◆ **What is being asked**
Go through the data below and repeat it exactly, skipping each picture.

◆ **Data block**
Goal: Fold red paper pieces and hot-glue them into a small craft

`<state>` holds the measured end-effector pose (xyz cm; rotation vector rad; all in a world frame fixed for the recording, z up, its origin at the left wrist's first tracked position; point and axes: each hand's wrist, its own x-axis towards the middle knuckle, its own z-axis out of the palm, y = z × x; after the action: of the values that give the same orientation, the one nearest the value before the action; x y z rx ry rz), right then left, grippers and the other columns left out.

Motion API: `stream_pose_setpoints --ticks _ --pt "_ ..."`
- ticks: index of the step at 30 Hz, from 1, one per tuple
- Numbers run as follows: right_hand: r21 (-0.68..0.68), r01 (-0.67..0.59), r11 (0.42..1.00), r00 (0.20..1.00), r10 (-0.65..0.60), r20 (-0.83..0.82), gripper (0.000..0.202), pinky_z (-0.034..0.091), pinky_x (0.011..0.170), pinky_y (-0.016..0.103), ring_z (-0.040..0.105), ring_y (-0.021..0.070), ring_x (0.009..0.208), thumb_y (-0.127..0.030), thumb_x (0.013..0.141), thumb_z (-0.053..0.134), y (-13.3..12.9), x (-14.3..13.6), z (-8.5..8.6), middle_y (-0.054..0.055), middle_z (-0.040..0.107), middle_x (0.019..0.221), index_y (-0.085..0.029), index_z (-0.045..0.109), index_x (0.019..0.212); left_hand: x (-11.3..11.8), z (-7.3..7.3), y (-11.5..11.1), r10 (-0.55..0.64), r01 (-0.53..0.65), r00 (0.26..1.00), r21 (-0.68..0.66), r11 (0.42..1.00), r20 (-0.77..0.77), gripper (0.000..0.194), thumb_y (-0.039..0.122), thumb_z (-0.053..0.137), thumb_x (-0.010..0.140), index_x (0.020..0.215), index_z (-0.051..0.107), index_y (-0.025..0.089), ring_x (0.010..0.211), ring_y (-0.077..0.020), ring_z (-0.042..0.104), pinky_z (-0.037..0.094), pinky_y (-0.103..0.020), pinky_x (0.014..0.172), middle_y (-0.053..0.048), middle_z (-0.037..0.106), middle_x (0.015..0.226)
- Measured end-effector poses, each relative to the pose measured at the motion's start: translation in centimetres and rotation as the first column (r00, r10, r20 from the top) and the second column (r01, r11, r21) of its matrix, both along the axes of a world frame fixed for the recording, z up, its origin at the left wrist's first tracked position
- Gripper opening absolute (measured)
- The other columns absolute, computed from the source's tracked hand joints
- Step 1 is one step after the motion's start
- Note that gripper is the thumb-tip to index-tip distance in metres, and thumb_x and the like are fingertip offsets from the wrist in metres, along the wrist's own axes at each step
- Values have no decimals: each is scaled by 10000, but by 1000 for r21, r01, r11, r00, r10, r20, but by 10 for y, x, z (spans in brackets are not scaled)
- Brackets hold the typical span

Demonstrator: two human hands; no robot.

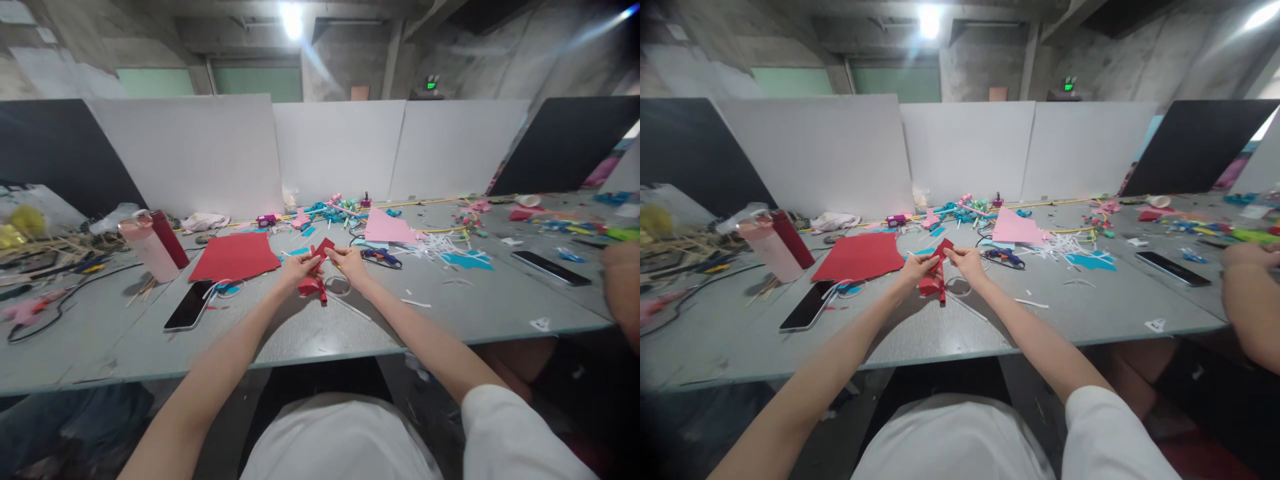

◆ **Answer for the task**
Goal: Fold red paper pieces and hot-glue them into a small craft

`<state>` holds the measured end-effector pose (xyz cm; rotation vector rad; all in a world frame fixed for the recording, z up, its origin at the left wrist's first tracked position; point and axes: each hand's wrist, its own x-axis towards the middle knuckle, its own z-axis out of the palm, y = z × x; after the action: of the values that give the same orientation, the one nearest the value before the action; x y z rx ry rz), right then left, grippers and the other columns left out.

Motion API: `stream_pose_setpoints --ticks _ --pt "_ ..."`
- ticks: index of the step at 30 Hz, from 1, one per tuple
- Numbers run as follows: right_hand: r21 (-0.68..0.68), r01 (-0.67..0.59), r11 (0.42..1.00), r00 (0.20..1.00), r10 (-0.65..0.60), r20 (-0.83..0.82), gripper (0.000..0.202), pinky_z (-0.034..0.091), pinky_x (0.011..0.170), pinky_y (-0.016..0.103), ring_z (-0.040..0.105), ring_y (-0.021..0.070), ring_x (0.009..0.208), thumb_y (-0.127..0.030), thumb_x (0.013..0.141), thumb_z (-0.053..0.134), y (-13.3..12.9), x (-14.3..13.6), z (-8.5..8.6), middle_y (-0.054..0.055), middle_z (-0.040..0.107), middle_x (0.019..0.221), index_y (-0.085..0.029), index_z (-0.045..0.109), index_x (0.019..0.212); left_hand: x (-11.3..11.8), z (-7.3..7.3), y (-11.5..11.1), r10 (-0.55..0.64), r01 (-0.53..0.65), r00 (0.26..1.00), r21 (-0.68..0.66), r11 (0.42..1.00), r20 (-0.77..0.77), gripper (0.000..0.194), thumb_y (-0.039..0.122), thumb_z (-0.053..0.137), thumb_x (-0.010..0.140), index_x (0.020..0.215), index_z (-0.051..0.107), index_y (-0.025..0.089), ring_x (0.010..0.211), ring_y (-0.077..0.020), ring_z (-0.042..0.104), pinky_z (-0.037..0.094), pinky_y (-0.103..0.020), pinky_x (0.014..0.172), middle_y (-0.053..0.048), middle_z (-0.037..0.106), middle_x (0.015..0.226)
- Measured end-effector poses, each relative to the pose measured at the motion's start: translation in centimetres and rotation as the first column (r00, r10, r20 from the top) and the second column (r01, r11, r21) of its matrix, both along the axes of a world frame fixed for the recording, z up, its origin at the left wrist's first tracked position
- Gripper opening absolute (measured)
- The other columns absolute, computed from the source's tracked hand joints
- Step 1 is one step after the motion's start
- Note that gripper is the thumb-tip to index-tip distance in metres, and thumb_x and the like are fingertip offsets from the wrist in metres, along the wrist's own axes at each step
- Values have no decimals: each is scaled by 10000, but by 1000 for r21, r01, r11, r00, r10, r20, but by 10 for y, x, z (spans in brackets are not scaled)
- Brackets hold the typical span

Demonstrator: two human hands; no robot.

The required output has been given.